→ What you will do:
Nothing in the data should be altered when it is repeated in full.

→ Available data:

********************

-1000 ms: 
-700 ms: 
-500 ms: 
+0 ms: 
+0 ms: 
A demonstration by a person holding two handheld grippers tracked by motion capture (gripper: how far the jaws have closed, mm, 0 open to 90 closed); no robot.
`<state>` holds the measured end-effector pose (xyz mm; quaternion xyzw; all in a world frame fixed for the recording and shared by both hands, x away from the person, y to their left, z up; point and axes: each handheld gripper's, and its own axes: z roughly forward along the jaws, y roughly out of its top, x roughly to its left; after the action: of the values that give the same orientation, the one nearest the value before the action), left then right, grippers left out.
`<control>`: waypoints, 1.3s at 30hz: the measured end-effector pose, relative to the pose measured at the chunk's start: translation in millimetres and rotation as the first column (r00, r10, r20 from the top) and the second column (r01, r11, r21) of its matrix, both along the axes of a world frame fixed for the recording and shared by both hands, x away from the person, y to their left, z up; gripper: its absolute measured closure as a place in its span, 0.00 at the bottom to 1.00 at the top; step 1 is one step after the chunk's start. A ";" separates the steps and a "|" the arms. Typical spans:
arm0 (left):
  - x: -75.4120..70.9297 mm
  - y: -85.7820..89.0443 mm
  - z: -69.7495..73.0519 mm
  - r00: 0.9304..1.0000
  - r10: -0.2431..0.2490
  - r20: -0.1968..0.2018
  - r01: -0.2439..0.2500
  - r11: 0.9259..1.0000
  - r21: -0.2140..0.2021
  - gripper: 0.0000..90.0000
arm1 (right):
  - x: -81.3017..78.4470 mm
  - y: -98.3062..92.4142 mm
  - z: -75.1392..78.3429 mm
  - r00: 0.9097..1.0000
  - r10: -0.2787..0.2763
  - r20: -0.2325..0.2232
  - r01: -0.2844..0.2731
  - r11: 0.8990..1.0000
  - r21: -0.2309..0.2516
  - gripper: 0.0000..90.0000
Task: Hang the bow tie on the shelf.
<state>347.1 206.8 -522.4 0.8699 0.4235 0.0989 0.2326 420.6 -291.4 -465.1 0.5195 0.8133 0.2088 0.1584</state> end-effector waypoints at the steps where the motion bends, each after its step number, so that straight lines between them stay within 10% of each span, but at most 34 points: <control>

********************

→ Response:
-1000 ms: 
-700 ms: 
-500 ms: 
+0 ms: 
+0 ms: 
A demonstration by a person holding two handheld grippers tracked by motion capture (gripper: how far the jaws have closed, mm, 0 open to 90 closed); no robot.
`<state>` holds the measured end-effector pose (xyz mm; quaternion xyzw; all in a world frame fixed for the recording and shared by both hands, x away from the person, y to their left, z up; point and axes: each handheld gripper's, and its own axes: z roughly forward along the jaws, y roughly out of its top, x roughly to its left; after the action: of the values that give the same orientation, the one nearest the value before the action), left then right, grippers left out.
`<control>`: waypoints, 1.3s at 30hz: the measured end-effector pose, relative to the pose measured at the chunk's start: translation in millimetres and rotation as the first column (r00, r10, r20 from the top) and the second column (r01, r11, r21) of its matrix, both along the axes of a world frame fixed for the recording and shared by both hands, x away from the person, y to their left, z up; gripper: its absolute measured closure as a place in its span, 0.00 at the bottom to 1.00 at the top; step 1 is one step after the chunk's start. A ";" separates the steps and a "|" the arms. Typical spans:
arm0 (left):
  - x: -75.4120..70.9297 mm
  - y: -85.7820..89.0443 mm
  - z: -69.7495..73.0519 mm
  - r00: 0.9304..1.0000
  - r10: -0.2431..0.2490
  - r20: -0.1968..0.2018
  - r01: -0.2439..0.2500
  - r11: 0.9259..1.0000
  - r21: -0.2140..0.2021
  - gripper: 0.0000..90.0000
arm1 (right):
  - x: -81.3017..78.4470 mm
  - y: -98.3062..92.4142 mm
  - z: -75.1392..78.3429 mm
  - r00: 0.9097..1.0000
  - r10: -0.2787..0.2763
  - r20: -0.2325..0.2232
  - r01: -0.2844..0.2731
  - r11: 0.8990..1.0000
  - r21: -0.2309..0.2516
  - gripper: 0.0000..90.0000
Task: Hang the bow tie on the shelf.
<state>347.1 206.8 -522.4 0.8699 0.4235 0.0989 0.2326 420.6 -291.4 -465.1 0.5195 0.8133 0.2088 0.1584</state> end-effector waypoints at the steps where the motion bends, each after its step number, so that straight lines between them stay within 10% of each span, but at most 34 points: <control>

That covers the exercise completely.